Savolainen, et al.      Expires December 18, 2016               [Page 8]


Internet-Draft            CoAP over WebSockets                 June 2016


   The port component is OPTIONAL; the default for "coap+ws" is port 80,
   while the default for "coap+wss" is port 443.

   Fragment identifiers are not part of the request URI and thus MUST
   NOT be transmitted in a WebSocket handshake or in the URI options of
   a CoAP request.

3.1.  Decomposing and Composing URIs

   The steps for decomposing a "coap+ws" or "coap+wss" URI into CoAP
   options are the same as specified in Section 6.4 of [RFC7252] with
   the following changes:

   o  The <scheme> component MUST be "coap+ws" or "coap+wss" when
      converted to ASCII lowercase.

   o  A Uri-Host Option MUST only be included in a request when the
      <host> component does not equal the uri-host component in the Host
      header field in the WebSocket handshake.

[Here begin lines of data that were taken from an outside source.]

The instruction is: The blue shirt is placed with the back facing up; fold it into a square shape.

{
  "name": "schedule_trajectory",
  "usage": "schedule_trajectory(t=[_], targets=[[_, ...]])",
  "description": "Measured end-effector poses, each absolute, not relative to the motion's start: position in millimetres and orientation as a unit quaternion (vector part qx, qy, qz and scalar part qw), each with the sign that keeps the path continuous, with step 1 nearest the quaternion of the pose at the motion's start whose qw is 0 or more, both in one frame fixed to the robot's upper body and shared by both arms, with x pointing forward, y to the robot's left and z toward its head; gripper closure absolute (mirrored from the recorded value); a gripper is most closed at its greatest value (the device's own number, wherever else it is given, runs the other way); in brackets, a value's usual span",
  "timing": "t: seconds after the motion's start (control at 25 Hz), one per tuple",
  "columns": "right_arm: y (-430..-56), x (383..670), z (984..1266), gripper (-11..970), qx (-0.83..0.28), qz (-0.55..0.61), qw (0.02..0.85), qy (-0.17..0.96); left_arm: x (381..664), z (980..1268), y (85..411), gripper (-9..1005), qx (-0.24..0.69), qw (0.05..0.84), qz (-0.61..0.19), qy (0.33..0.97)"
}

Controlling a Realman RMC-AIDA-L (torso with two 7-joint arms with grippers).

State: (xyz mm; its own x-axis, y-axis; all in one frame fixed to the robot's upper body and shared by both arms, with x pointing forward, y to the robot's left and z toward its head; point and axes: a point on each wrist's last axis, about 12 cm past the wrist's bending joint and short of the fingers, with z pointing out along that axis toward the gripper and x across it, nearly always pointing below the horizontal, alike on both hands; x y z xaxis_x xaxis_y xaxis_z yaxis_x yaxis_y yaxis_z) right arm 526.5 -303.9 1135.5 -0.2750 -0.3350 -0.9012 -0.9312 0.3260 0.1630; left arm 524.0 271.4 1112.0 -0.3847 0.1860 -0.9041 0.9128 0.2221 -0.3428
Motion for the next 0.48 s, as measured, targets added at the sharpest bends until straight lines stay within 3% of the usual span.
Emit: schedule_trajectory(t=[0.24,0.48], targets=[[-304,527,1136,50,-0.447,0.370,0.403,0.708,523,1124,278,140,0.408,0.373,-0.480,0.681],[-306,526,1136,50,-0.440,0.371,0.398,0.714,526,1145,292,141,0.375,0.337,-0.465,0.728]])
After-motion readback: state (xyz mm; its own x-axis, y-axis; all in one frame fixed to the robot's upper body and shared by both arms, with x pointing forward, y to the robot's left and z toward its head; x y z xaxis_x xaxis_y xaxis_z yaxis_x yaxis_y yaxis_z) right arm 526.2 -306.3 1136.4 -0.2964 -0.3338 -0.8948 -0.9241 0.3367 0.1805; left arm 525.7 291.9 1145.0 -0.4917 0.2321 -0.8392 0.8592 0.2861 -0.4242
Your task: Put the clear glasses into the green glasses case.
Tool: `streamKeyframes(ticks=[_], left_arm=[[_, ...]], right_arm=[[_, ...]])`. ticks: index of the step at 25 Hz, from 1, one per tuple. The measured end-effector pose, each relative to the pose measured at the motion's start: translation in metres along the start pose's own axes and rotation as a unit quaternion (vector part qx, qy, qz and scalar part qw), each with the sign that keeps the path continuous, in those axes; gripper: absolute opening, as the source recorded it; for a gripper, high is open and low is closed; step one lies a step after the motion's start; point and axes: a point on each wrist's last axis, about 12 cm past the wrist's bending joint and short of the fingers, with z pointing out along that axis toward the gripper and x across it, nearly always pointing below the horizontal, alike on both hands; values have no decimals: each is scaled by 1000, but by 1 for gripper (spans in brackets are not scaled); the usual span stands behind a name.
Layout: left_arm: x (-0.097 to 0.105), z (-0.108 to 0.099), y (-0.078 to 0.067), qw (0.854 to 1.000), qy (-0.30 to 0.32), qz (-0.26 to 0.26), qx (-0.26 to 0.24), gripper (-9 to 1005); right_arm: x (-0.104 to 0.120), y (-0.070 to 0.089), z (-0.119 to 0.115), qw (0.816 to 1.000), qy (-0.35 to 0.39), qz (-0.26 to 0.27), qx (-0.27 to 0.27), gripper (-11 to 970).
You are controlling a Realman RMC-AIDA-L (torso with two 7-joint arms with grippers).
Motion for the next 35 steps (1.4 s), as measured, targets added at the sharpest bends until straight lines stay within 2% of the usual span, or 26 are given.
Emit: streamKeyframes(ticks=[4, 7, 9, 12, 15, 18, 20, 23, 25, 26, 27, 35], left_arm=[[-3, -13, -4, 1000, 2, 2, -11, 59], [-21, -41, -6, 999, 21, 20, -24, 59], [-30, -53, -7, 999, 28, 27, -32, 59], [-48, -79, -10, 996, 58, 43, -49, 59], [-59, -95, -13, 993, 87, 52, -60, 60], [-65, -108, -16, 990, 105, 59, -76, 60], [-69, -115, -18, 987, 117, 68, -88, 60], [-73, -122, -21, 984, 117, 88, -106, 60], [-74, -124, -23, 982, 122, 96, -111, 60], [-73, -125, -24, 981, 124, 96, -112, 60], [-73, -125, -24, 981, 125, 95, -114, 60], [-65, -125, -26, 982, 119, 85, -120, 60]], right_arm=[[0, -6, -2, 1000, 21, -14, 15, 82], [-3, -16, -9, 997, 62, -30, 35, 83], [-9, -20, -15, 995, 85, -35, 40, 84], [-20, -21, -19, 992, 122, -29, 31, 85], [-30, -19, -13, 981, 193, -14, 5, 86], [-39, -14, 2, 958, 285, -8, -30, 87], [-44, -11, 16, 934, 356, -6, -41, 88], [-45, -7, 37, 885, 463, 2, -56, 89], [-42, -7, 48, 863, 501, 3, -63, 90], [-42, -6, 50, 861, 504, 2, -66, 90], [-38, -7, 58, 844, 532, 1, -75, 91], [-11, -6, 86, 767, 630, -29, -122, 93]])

   o  A Uri-Port Option MUST only be included in a request if |port|
      does not equal the port component in the Host header field in the
      WebSocket handshake.

   The steps to construct a URI from a request's options are changed
   accordingly.

4.  Security Considerations

   CoAP over WebSockets and CoAP over TLS-secured WebSockets do not
   introduce additional security issues beyond CoAP and DTLS-secured
   CoAP respectively [RFC7252].

   The security considerations of [RFC6455] apply.

5.  IANA Considerations

   [Note to RFC Editor: Please replace XXXX in this section with the RFC
   number of this specification.]

5.1.  URI Scheme Registrations

5.1.1.  "coap+ws"

   This document requests the registration of the Uniform Resource
   Identifier (URI) scheme "coap+ws".

   URI scheme name.



Savolainen, et al.      Expires December 18, 2016               [Page 9]


Internet-Draft            CoAP over WebSockets                 June 2016


      coap+ws

   Status.
      Permanent.

   URI scheme syntax.
      Defined in Section 3 of [RFCXXXX].

   URI scheme semantics.
      The "coap+ws" URI scheme provides a way to identify resources that
      are potentially accessible over the Constrained Application
      Protocol (CoAP) using the WebSocket Protocol.

   Encoding considerations.
      The scheme encoding conforms to the encoding rules established for
      URIs in [RFC3986], i.e., internationalized and reserved characters
      are expressed using UTF-8-based percent-encoding.

   Applications/protocols that use this URI scheme name.
      The scheme is used by CoAP endpoints to access CoAP resources
      using the WebSocket protocol.

   Interoperability considerations.
      None.

   Security considerations.
      See Section 4 of [RFCXXXX].

   Contact.
      IETF Chair <chair@ietf.org>

   Author/Change controller.
      IESG <iesg@ietf.org>

   References.
      [RFCXXXX]

5.1.2.  "coap+wss"

   This document requests the registration of the Uniform Resource
   Identifier (URI) scheme "coap+wss".

   URI scheme name.
      coap+wss

   Status.
      Permanent.




Savolainen, et al.      Expires December 18, 2016              [Page 10]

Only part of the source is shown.